How To Inflate a Speed Bag

When it comes to speed bags and double end bags, you know well enough that they come in a variety of sizes, shapes, colors and dimensions. You have a wide selection. You also have a variety of bladders and that’s good because at some point in time, either the bladder is going to stop maintaining air or it’s going to outright bust. Although you and I know, TITLE bladders last forever. But, in the case that you do have to change one, I will explain to you how, so you are armed and equipped to make that change on your own.

If the bag still has air in it, you’ll need to take the air out and deflate it. You may need to use needle nose pliers so you can grab the laces to get it unlaced. Once you have the bag unlaced, reach into the speed bag and grab the bladder and basically turn the speed bag inside out from the bottom up until you can see where the air nozzle is on the bladder in relation to the speed bag.

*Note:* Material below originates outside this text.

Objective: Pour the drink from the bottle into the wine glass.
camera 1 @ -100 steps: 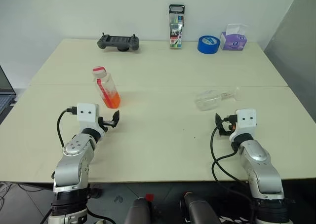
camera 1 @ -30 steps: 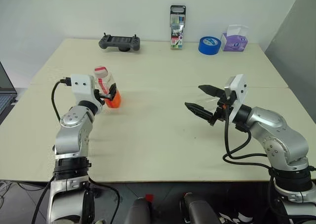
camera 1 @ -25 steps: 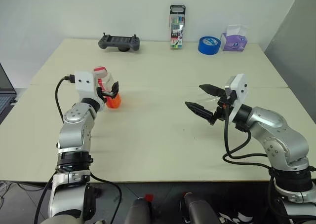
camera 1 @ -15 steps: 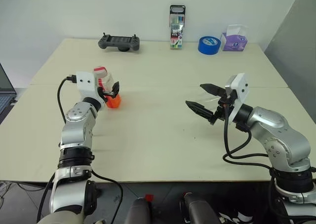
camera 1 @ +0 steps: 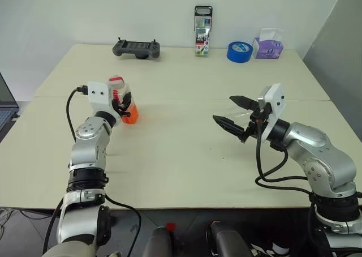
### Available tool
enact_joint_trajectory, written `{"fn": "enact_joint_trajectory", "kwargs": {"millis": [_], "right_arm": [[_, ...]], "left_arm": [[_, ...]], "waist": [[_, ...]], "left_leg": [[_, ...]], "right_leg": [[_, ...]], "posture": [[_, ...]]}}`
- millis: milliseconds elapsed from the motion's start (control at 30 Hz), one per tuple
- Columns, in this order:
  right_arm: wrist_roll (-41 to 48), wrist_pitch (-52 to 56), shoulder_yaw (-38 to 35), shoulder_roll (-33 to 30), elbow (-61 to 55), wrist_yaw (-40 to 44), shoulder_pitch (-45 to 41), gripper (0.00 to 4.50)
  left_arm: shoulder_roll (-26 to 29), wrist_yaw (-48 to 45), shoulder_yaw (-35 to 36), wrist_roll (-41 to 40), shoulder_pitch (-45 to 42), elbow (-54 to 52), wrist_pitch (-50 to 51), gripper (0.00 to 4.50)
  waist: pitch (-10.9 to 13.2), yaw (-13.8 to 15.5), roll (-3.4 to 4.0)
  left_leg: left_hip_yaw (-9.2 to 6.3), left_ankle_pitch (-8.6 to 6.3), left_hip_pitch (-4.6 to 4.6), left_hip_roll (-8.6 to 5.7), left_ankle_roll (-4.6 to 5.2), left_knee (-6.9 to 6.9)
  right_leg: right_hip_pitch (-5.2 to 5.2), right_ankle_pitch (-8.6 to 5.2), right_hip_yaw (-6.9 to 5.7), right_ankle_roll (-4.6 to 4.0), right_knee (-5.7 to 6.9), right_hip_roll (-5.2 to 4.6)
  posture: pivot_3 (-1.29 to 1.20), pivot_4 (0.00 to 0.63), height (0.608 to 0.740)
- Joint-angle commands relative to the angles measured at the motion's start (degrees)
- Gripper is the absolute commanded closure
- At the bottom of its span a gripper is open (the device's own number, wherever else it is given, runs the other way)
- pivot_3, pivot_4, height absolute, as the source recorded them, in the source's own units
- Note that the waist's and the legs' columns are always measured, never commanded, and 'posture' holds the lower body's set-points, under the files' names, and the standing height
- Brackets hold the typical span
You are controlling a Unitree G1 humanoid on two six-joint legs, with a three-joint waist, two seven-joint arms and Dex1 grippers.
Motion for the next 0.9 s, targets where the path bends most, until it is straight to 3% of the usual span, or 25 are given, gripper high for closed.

Once you get the bladder exposed, you will see that it is glued. You will want to take the pliers to loosen that, to pull the glue away from the bladder itself. Then you’ll just want to pull the bladder from the bag.

 

 

 

 

 

 

 

In some instances, you’ll run into where the speed bag bladder, or the double end bag bladder, is actually sewn into a small flap on the inside of the bag. There are two things you can do in this instance. One is use a seam ripper, which is a sewing tool, and you can tear out the thread from the bag to release the bladder. Or you can use a box cutter to do the same thing. You just want to be very careful with it. Don’t cut your fingers or the bag! Just pick up the thread from the bag and cut it.

 

Once you untie the bag and expose the opening, you’re ready to insert a new bladder. You can use a traditional rubber bladder or the new Quik-Tek bladders. Either one works; it just comes down to personal preference. In this case we’re going to use a traditional rubber bladder and insert it into the bag. (Rubber cement or glue can be applied to both surfaces to create a more secure fit, but it is not necessary.) With your thumb or fingers, try to line up the bladder nozzle with the hole in the bag. Once you see that you’ve lined up the two holes, you insert the needle from the pump to keep the two holes in line with each other so you don’t lose the bladder when you begin filling it.

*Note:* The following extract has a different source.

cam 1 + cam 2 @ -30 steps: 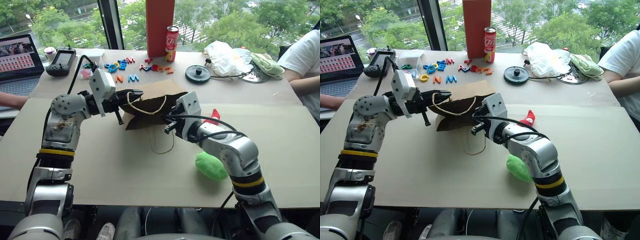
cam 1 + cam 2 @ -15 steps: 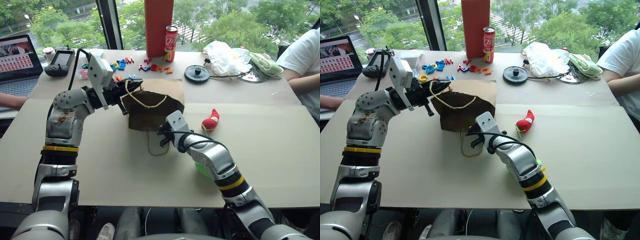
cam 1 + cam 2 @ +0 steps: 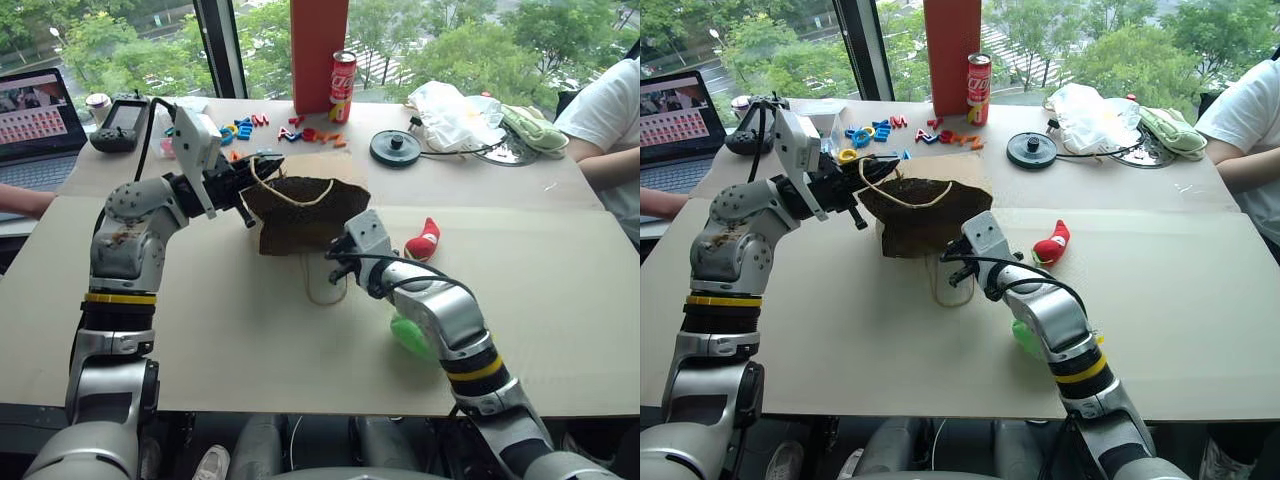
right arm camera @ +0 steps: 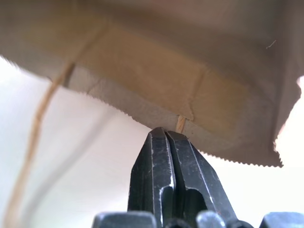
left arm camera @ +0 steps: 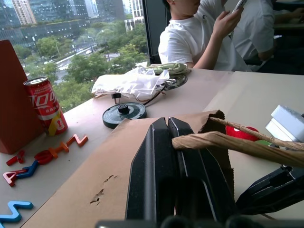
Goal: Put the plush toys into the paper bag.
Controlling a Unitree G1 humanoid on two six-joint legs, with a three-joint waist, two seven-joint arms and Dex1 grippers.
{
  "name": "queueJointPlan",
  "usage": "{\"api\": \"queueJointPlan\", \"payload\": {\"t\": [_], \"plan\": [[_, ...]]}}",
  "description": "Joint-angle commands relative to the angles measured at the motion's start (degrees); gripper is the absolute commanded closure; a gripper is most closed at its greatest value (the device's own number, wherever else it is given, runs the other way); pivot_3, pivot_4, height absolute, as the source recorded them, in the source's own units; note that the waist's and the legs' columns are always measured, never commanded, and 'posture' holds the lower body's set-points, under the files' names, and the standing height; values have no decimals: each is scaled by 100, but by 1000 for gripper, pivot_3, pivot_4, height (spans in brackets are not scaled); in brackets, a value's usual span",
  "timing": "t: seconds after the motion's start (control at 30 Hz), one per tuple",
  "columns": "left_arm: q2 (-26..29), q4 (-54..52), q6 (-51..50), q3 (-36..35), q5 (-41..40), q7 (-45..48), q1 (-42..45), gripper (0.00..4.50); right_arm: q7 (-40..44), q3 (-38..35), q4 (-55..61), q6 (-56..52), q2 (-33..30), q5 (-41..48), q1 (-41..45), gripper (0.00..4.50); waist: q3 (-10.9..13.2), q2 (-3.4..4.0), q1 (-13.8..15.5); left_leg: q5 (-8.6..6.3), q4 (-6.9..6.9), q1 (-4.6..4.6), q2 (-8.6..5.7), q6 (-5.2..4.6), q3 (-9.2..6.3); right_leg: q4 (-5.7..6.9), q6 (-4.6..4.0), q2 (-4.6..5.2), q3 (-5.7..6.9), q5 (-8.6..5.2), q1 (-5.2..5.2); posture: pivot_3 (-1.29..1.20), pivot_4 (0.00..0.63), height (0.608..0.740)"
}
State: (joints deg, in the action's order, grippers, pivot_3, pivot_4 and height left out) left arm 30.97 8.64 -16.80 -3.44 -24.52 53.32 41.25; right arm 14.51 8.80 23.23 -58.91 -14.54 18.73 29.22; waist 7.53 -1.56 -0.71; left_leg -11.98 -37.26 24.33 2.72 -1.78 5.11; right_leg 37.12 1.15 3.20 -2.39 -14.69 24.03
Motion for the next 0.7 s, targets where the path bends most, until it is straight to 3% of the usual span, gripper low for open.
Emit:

Before you do that, you’ll want to wet the needle, either with Vaseline, or let’s be honest, most guys spit on it. But, you want the needle to be moist so that when you insert it into the bag, it’s not making small tears in the rubber.

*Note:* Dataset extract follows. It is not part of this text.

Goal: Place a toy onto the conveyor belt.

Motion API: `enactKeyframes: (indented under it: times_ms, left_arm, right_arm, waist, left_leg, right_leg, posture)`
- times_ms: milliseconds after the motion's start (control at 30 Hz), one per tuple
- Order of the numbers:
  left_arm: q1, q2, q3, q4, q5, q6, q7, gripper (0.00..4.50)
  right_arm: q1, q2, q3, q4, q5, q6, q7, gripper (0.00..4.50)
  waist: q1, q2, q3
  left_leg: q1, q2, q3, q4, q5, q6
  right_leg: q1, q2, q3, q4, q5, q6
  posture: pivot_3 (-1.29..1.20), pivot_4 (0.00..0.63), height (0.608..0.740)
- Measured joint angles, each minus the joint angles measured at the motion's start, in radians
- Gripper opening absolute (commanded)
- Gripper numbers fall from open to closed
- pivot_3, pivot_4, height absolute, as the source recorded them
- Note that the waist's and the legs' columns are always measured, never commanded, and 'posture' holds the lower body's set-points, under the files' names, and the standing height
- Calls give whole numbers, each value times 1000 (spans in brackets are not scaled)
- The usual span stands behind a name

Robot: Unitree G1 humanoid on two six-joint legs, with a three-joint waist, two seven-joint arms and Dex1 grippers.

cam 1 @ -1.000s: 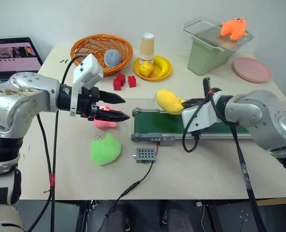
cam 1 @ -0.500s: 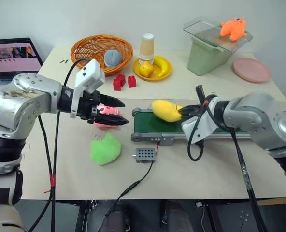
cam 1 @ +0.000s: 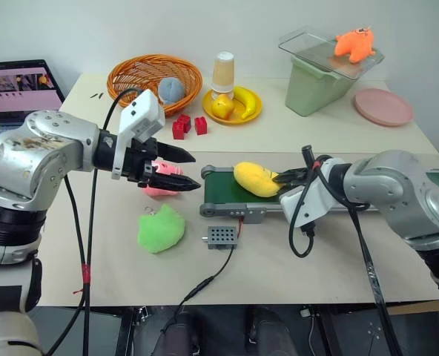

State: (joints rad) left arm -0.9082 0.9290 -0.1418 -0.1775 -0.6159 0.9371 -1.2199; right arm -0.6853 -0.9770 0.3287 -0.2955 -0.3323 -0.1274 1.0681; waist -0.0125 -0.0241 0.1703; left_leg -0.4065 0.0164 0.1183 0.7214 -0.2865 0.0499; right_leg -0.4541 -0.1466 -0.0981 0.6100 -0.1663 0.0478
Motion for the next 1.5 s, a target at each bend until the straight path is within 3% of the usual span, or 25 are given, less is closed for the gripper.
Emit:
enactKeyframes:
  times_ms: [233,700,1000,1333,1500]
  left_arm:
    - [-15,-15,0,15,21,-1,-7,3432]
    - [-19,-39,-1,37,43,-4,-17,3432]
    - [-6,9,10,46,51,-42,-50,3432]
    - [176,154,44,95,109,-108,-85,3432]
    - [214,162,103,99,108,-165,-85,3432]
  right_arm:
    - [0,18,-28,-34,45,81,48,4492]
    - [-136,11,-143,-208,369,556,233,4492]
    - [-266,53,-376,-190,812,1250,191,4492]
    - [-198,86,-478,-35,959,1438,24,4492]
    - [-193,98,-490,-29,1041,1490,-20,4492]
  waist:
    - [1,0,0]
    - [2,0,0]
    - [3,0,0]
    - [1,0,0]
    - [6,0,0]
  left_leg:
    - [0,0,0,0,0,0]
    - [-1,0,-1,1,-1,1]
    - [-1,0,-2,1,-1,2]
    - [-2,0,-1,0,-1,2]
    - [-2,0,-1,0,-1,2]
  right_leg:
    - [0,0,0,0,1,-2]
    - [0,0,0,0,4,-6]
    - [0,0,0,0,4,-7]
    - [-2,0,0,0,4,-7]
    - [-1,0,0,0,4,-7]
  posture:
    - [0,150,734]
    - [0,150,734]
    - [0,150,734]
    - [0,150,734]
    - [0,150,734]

Attach the pump back to the air nozzle and begin filling. Once you get the speed bag about 70% inflated, stop and tie the laces up. If you wait until you get the bag fully inflated, there’s too much pressure and it will be harder to tie the laces on the bag. Go back and tighten the laces so they’ll be nice and secure when you pump the bag all the way back up and tie it up. Begin re-inflating.

All speed bags, double end bags and the type of bladder you use will present specific nuances to inflating them and changing them out. This is the most basic, simple way of going about it.